Supreme Council American Legion of Honor v. Perry

5 N.E. 634, 140 Mass. 580, 1886 Mass. LEXIS 103
CourtMassachusetts Supreme Judicial Court
DecidedJanuary 11, 1886
StatusPublished
Cited by88 cases

This text of 5 N.E. 634 (Supreme Council American Legion of Honor v. Perry) is published on Counsel Stack Legal Research, covering Massachusetts Supreme Judicial Court primary law. Counsel Stack provides free access to over 12 million legal documents including statutes, case law, regulations, and constitutions.

Bluebook
Supreme Council American Legion of Honor v. Perry, 5 N.E. 634, 140 Mass. 580, 1886 Mass. LEXIS 103 (Mass. 1886).

Opinion

Gardner, J.

The plaintiff in the first case is a corporation organized for the purpose of cooperative insurance, belonging to that class of corporations mentioned in the Pub. Sts. c. 115, §§ 9, 10, and the St. of 1882, c. 195. From the report of facts it is evident that the plaintiff corporation must have been organized under the St. of 1877, c. 204, which provides that certain associations, of which the plaintiff is one, “ may, for the purpose of assisting the widows, orphans, or other dependents of deceased members, provide in their by-laws for the payment by each member of a fixed sum, to be held by such association until the death of a member occurs, then to be forthwith paid to the person or persons entitled thereto,” and such fund shall not be liable to attachment. This is substantially the same as § 8 of the Pub. Sts. c. 115.
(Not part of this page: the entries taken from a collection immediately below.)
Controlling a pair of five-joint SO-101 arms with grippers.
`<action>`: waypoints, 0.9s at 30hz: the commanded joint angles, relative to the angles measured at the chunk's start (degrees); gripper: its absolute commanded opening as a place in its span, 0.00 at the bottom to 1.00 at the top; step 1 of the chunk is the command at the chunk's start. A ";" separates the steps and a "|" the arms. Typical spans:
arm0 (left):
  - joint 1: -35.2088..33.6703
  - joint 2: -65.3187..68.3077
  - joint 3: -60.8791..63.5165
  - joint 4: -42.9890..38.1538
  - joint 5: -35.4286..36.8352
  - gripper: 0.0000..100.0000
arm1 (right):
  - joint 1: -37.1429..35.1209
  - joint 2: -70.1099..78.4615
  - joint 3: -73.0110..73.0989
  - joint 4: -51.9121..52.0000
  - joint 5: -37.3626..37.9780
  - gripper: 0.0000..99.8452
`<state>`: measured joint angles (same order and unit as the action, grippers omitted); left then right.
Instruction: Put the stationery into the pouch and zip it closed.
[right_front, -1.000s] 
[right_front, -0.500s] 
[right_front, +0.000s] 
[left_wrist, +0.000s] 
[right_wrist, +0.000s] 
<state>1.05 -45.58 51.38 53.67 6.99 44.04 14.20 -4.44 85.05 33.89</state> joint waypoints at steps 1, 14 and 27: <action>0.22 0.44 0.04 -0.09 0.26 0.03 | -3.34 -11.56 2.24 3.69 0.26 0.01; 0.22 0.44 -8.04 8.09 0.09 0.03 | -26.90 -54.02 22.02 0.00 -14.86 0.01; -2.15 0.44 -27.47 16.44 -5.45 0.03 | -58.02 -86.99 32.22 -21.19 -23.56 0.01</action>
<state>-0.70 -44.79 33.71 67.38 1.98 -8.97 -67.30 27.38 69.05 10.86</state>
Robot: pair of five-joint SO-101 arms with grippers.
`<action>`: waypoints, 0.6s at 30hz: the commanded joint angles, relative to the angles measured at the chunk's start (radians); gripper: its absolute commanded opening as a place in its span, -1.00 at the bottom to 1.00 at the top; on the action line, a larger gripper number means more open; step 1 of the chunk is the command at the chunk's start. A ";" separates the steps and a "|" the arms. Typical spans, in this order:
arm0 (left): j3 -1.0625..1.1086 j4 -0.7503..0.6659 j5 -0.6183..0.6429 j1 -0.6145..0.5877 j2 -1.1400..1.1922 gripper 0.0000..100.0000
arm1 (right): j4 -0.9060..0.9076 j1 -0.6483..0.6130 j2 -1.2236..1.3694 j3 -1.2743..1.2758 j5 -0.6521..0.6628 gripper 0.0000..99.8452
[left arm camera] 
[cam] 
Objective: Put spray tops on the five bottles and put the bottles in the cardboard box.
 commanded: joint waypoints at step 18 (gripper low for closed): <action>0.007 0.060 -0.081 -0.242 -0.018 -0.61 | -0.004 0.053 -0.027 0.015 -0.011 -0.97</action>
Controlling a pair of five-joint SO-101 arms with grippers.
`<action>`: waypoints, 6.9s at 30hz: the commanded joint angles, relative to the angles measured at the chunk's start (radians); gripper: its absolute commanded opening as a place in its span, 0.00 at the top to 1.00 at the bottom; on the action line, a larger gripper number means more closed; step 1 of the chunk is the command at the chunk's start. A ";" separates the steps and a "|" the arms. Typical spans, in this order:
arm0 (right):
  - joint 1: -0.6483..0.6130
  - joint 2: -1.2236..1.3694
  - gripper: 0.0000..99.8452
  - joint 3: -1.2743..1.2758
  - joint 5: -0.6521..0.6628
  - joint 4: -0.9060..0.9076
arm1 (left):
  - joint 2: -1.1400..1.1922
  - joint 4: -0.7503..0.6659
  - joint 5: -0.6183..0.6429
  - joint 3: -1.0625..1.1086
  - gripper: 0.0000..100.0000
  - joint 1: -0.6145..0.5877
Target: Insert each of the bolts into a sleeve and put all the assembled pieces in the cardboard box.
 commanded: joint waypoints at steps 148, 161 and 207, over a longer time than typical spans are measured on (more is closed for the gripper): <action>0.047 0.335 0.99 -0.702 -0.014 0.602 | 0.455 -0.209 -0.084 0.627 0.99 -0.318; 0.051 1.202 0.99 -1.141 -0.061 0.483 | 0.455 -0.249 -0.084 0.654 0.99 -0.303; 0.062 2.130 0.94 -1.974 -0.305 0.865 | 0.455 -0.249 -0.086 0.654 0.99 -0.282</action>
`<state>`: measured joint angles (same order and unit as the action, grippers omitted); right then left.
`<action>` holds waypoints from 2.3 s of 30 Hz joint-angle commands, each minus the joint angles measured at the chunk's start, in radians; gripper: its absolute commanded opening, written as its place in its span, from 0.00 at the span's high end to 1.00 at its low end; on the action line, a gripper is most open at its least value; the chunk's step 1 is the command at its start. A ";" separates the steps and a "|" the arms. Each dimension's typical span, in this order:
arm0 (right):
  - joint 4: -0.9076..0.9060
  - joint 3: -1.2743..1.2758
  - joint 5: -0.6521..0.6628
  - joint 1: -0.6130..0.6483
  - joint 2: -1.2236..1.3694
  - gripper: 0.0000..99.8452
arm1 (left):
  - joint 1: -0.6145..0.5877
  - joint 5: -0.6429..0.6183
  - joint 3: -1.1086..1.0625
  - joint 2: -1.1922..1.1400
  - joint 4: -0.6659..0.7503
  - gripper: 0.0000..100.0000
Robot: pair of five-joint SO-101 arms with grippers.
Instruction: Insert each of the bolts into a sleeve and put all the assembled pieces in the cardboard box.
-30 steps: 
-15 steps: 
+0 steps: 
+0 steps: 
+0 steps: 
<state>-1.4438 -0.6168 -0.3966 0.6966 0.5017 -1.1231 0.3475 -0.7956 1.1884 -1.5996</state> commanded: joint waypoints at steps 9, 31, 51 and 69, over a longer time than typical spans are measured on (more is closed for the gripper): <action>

The plaintiff corporation made certain by-laws. After this Samuel B. Perry became a member, and named as his beneficiary, [589]*589in his application for membership, his wife, Carrie E. Perry. By the terms of the certificate issued to him by the plaintiff, $1000 was made payable to his wife, subject to such further disposal among the dependents of said Samuel as he might thereafter direct, in compliance with the laws of said corporation.” Carrie E. Perry died before her husband. He died in September, 1882, leaving a will, and being at the time of his decease engaged to be married to the defendant Augusta F. Wallace, to whom he bequeathed said $1000.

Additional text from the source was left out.